↓

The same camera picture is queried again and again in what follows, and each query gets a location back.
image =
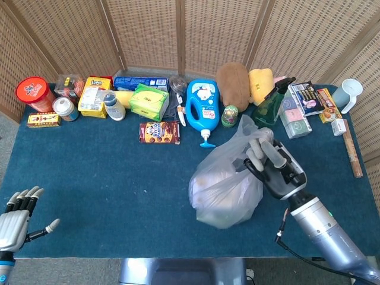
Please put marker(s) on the pastel tissue multipack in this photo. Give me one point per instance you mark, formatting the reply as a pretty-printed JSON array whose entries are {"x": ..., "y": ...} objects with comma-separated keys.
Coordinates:
[{"x": 294, "y": 114}]

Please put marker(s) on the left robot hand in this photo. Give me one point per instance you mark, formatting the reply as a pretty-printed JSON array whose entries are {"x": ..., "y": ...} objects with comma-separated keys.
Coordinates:
[{"x": 13, "y": 222}]

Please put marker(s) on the yellow sponge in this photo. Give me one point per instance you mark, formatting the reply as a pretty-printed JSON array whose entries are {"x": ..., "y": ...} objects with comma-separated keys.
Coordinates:
[{"x": 123, "y": 98}]

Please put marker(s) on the blue detergent pump bottle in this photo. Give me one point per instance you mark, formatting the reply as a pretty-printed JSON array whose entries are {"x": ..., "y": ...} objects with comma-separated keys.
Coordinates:
[{"x": 203, "y": 104}]

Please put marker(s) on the dark grey cloth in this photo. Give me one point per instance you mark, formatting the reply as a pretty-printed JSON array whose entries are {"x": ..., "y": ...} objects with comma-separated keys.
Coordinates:
[{"x": 170, "y": 108}]

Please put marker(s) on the small yellow red box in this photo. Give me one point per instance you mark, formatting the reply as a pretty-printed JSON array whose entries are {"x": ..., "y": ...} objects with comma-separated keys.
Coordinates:
[{"x": 44, "y": 119}]

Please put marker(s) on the dark blue snack packet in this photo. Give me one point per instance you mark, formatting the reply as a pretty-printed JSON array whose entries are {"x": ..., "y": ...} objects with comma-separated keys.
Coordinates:
[{"x": 305, "y": 98}]

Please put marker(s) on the light blue plastic mug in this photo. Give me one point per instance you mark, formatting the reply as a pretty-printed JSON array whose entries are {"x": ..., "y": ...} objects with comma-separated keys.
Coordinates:
[{"x": 348, "y": 92}]

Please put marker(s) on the small jar with white lid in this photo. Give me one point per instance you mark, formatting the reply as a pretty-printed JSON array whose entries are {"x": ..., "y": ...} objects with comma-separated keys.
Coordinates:
[{"x": 65, "y": 109}]

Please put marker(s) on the pink object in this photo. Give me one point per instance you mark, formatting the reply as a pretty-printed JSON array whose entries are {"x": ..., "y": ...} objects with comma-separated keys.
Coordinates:
[{"x": 279, "y": 79}]

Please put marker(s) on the red cylindrical snack canister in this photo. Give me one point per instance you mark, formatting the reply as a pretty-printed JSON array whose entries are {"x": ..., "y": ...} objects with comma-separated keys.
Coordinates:
[{"x": 35, "y": 92}]

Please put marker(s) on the blue table cloth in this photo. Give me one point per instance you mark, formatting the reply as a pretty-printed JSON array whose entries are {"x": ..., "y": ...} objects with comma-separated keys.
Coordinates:
[{"x": 104, "y": 184}]

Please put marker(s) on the clear round glass object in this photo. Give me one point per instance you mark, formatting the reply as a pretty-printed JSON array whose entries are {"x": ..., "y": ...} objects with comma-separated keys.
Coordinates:
[{"x": 178, "y": 83}]

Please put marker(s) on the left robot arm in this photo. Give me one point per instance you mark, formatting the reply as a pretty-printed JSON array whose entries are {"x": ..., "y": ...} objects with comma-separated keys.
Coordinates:
[{"x": 5, "y": 268}]

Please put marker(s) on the green spray bottle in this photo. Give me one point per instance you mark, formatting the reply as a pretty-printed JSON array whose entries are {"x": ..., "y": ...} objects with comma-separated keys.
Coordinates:
[{"x": 268, "y": 108}]

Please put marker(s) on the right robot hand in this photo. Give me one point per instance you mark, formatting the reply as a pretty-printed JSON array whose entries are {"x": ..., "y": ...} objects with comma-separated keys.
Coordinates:
[{"x": 276, "y": 169}]

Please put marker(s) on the woven folding screen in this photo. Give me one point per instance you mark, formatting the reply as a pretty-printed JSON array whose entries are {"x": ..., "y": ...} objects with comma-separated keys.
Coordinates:
[{"x": 184, "y": 32}]

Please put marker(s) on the clear box with red contents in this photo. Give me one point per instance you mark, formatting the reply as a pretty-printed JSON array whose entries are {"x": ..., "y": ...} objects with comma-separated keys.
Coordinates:
[{"x": 69, "y": 86}]

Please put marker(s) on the Hello Panda biscuit box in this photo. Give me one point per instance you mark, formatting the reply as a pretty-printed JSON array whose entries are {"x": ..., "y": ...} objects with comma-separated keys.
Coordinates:
[{"x": 160, "y": 132}]

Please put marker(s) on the clear plastic bag with goods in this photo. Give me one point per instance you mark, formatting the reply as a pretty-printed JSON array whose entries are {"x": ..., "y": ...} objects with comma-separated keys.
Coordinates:
[{"x": 227, "y": 184}]

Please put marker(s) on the green tissue pack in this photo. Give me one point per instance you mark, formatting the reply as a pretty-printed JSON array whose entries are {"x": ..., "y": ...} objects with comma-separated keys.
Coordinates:
[{"x": 148, "y": 102}]

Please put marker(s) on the clear bottle with blue cap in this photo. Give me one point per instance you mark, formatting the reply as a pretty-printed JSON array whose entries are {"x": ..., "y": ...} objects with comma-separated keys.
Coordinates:
[{"x": 114, "y": 106}]

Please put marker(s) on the small white box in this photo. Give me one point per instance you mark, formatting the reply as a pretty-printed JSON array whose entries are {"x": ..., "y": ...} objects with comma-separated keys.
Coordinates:
[{"x": 338, "y": 127}]

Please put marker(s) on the blue flat box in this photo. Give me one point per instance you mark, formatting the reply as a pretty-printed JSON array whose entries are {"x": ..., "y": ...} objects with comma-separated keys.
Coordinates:
[{"x": 139, "y": 83}]

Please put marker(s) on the yellow red snack box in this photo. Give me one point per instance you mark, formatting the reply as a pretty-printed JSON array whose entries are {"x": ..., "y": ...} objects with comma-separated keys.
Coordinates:
[{"x": 328, "y": 104}]

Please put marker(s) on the green painted egg toy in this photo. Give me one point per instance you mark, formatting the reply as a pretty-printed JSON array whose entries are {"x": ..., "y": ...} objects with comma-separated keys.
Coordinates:
[{"x": 229, "y": 116}]

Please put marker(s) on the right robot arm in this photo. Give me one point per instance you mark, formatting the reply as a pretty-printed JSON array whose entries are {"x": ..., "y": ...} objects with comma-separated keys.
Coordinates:
[{"x": 326, "y": 234}]

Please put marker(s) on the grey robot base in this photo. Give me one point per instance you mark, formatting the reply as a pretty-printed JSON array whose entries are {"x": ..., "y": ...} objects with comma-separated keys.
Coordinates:
[{"x": 182, "y": 271}]

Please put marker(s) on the yellow plush toy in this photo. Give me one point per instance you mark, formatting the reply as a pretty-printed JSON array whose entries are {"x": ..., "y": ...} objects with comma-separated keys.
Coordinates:
[{"x": 260, "y": 84}]

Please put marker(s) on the yellow Lipo biscuit box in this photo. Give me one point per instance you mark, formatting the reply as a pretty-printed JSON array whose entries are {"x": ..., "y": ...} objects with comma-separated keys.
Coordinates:
[{"x": 93, "y": 96}]

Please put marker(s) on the brown capybara plush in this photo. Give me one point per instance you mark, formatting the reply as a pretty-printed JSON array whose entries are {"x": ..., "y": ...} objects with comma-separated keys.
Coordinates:
[{"x": 233, "y": 86}]

↑

=== Task instructions ===
Please repeat the listing above word for word, with the pictures removed.

=== Solution to this exercise ===
The same camera picture is queried again and again in what follows, and each query gets a location back.
image =
Please put marker(s) on the pastel tissue multipack in this photo. Give me one point per instance you mark, formatting the reply as a pretty-printed JSON array whose entries are {"x": ..., "y": ...} objects with comma-separated keys.
Coordinates:
[{"x": 294, "y": 114}]

Please put marker(s) on the left robot hand in this photo. Give me one point per instance you mark, formatting the reply as a pretty-printed JSON array whose entries are {"x": ..., "y": ...} objects with comma-separated keys.
Coordinates:
[{"x": 13, "y": 222}]

Please put marker(s) on the yellow sponge in this photo. Give me one point per instance you mark, formatting the reply as a pretty-printed JSON array whose entries are {"x": ..., "y": ...} objects with comma-separated keys.
Coordinates:
[{"x": 123, "y": 98}]

Please put marker(s) on the blue detergent pump bottle in this photo. Give me one point per instance you mark, formatting the reply as a pretty-printed JSON array whose entries are {"x": ..., "y": ...} objects with comma-separated keys.
Coordinates:
[{"x": 203, "y": 104}]

Please put marker(s) on the dark grey cloth in this photo. Give me one point per instance you mark, formatting the reply as a pretty-printed JSON array whose entries are {"x": ..., "y": ...} objects with comma-separated keys.
Coordinates:
[{"x": 170, "y": 108}]

Please put marker(s) on the small yellow red box in this photo. Give me one point per instance you mark, formatting the reply as a pretty-printed JSON array whose entries are {"x": ..., "y": ...} objects with comma-separated keys.
Coordinates:
[{"x": 44, "y": 119}]

Please put marker(s) on the dark blue snack packet in this photo. Give me one point per instance you mark, formatting the reply as a pretty-printed JSON array whose entries are {"x": ..., "y": ...} objects with comma-separated keys.
Coordinates:
[{"x": 305, "y": 98}]

Please put marker(s) on the light blue plastic mug in this photo. Give me one point per instance you mark, formatting the reply as a pretty-printed JSON array whose entries are {"x": ..., "y": ...} objects with comma-separated keys.
Coordinates:
[{"x": 348, "y": 92}]

Please put marker(s) on the small jar with white lid in this photo. Give me one point per instance you mark, formatting the reply as a pretty-printed JSON array whose entries are {"x": ..., "y": ...} objects with comma-separated keys.
Coordinates:
[{"x": 65, "y": 109}]

Please put marker(s) on the pink object in this photo. Give me one point per instance you mark, formatting the reply as a pretty-printed JSON array whose entries are {"x": ..., "y": ...} objects with comma-separated keys.
Coordinates:
[{"x": 279, "y": 79}]

Please put marker(s) on the red cylindrical snack canister in this photo. Give me one point per instance you mark, formatting the reply as a pretty-printed JSON array whose entries are {"x": ..., "y": ...} objects with comma-separated keys.
Coordinates:
[{"x": 35, "y": 92}]

Please put marker(s) on the blue table cloth in this photo. Give me one point per instance you mark, formatting the reply as a pretty-printed JSON array whose entries are {"x": ..., "y": ...} objects with comma-separated keys.
Coordinates:
[{"x": 104, "y": 184}]

Please put marker(s) on the clear round glass object in this photo. Give me one point per instance you mark, formatting the reply as a pretty-printed JSON array whose entries are {"x": ..., "y": ...} objects with comma-separated keys.
Coordinates:
[{"x": 178, "y": 83}]

Please put marker(s) on the left robot arm in this photo. Give me one point per instance you mark, formatting the reply as a pretty-printed JSON array whose entries are {"x": ..., "y": ...} objects with comma-separated keys.
Coordinates:
[{"x": 5, "y": 268}]

Please put marker(s) on the green spray bottle in this photo. Give me one point per instance you mark, formatting the reply as a pretty-printed JSON array whose entries are {"x": ..., "y": ...} objects with comma-separated keys.
Coordinates:
[{"x": 268, "y": 108}]

Please put marker(s) on the right robot hand in this photo. Give me one point per instance you mark, formatting the reply as a pretty-printed JSON array whose entries are {"x": ..., "y": ...} objects with comma-separated keys.
Coordinates:
[{"x": 276, "y": 169}]

Please put marker(s) on the woven folding screen in this photo. Give me one point per instance you mark, formatting the reply as a pretty-printed JSON array whose entries are {"x": ..., "y": ...} objects with comma-separated keys.
Coordinates:
[{"x": 184, "y": 32}]

Please put marker(s) on the clear box with red contents in this photo. Give me one point per instance you mark, formatting the reply as a pretty-printed JSON array whose entries are {"x": ..., "y": ...} objects with comma-separated keys.
Coordinates:
[{"x": 69, "y": 86}]

Please put marker(s) on the Hello Panda biscuit box in this photo. Give me one point per instance you mark, formatting the reply as a pretty-printed JSON array whose entries are {"x": ..., "y": ...} objects with comma-separated keys.
Coordinates:
[{"x": 160, "y": 132}]

Please put marker(s) on the clear plastic bag with goods in this photo. Give me one point per instance you mark, formatting the reply as a pretty-printed JSON array whose entries are {"x": ..., "y": ...} objects with comma-separated keys.
Coordinates:
[{"x": 227, "y": 184}]

Please put marker(s) on the green tissue pack in this photo. Give me one point per instance you mark, formatting the reply as a pretty-printed JSON array whose entries are {"x": ..., "y": ...} objects with comma-separated keys.
Coordinates:
[{"x": 148, "y": 102}]

Please put marker(s) on the clear bottle with blue cap in this photo. Give me one point per instance you mark, formatting the reply as a pretty-printed JSON array whose entries are {"x": ..., "y": ...} objects with comma-separated keys.
Coordinates:
[{"x": 114, "y": 106}]

Please put marker(s) on the small white box in this photo. Give me one point per instance you mark, formatting the reply as a pretty-printed JSON array whose entries are {"x": ..., "y": ...} objects with comma-separated keys.
Coordinates:
[{"x": 338, "y": 127}]

Please put marker(s) on the blue flat box in this photo. Give me one point per instance you mark, formatting the reply as a pretty-printed JSON array whose entries are {"x": ..., "y": ...} objects with comma-separated keys.
Coordinates:
[{"x": 139, "y": 83}]

Please put marker(s) on the yellow red snack box in this photo. Give me one point per instance you mark, formatting the reply as a pretty-printed JSON array whose entries are {"x": ..., "y": ...} objects with comma-separated keys.
Coordinates:
[{"x": 328, "y": 104}]

Please put marker(s) on the green painted egg toy in this photo. Give me one point per instance you mark, formatting the reply as a pretty-printed JSON array whose entries are {"x": ..., "y": ...} objects with comma-separated keys.
Coordinates:
[{"x": 229, "y": 116}]

Please put marker(s) on the right robot arm in this photo. Give me one point per instance you mark, formatting the reply as a pretty-printed JSON array whose entries are {"x": ..., "y": ...} objects with comma-separated keys.
Coordinates:
[{"x": 326, "y": 234}]

Please put marker(s) on the grey robot base in this photo. Give me one point per instance you mark, formatting the reply as a pretty-printed JSON array whose entries are {"x": ..., "y": ...} objects with comma-separated keys.
Coordinates:
[{"x": 182, "y": 271}]

Please put marker(s) on the yellow plush toy in this photo. Give me one point per instance you mark, formatting the reply as a pretty-printed JSON array whose entries are {"x": ..., "y": ...} objects with comma-separated keys.
Coordinates:
[{"x": 260, "y": 84}]

Please put marker(s) on the yellow Lipo biscuit box in this photo. Give me one point per instance you mark, formatting the reply as a pretty-printed JSON array whose entries are {"x": ..., "y": ...} objects with comma-separated keys.
Coordinates:
[{"x": 93, "y": 96}]

Please put marker(s) on the brown capybara plush in this photo. Give me one point per instance you mark, formatting the reply as a pretty-printed JSON array whose entries are {"x": ..., "y": ...} objects with comma-separated keys.
Coordinates:
[{"x": 233, "y": 86}]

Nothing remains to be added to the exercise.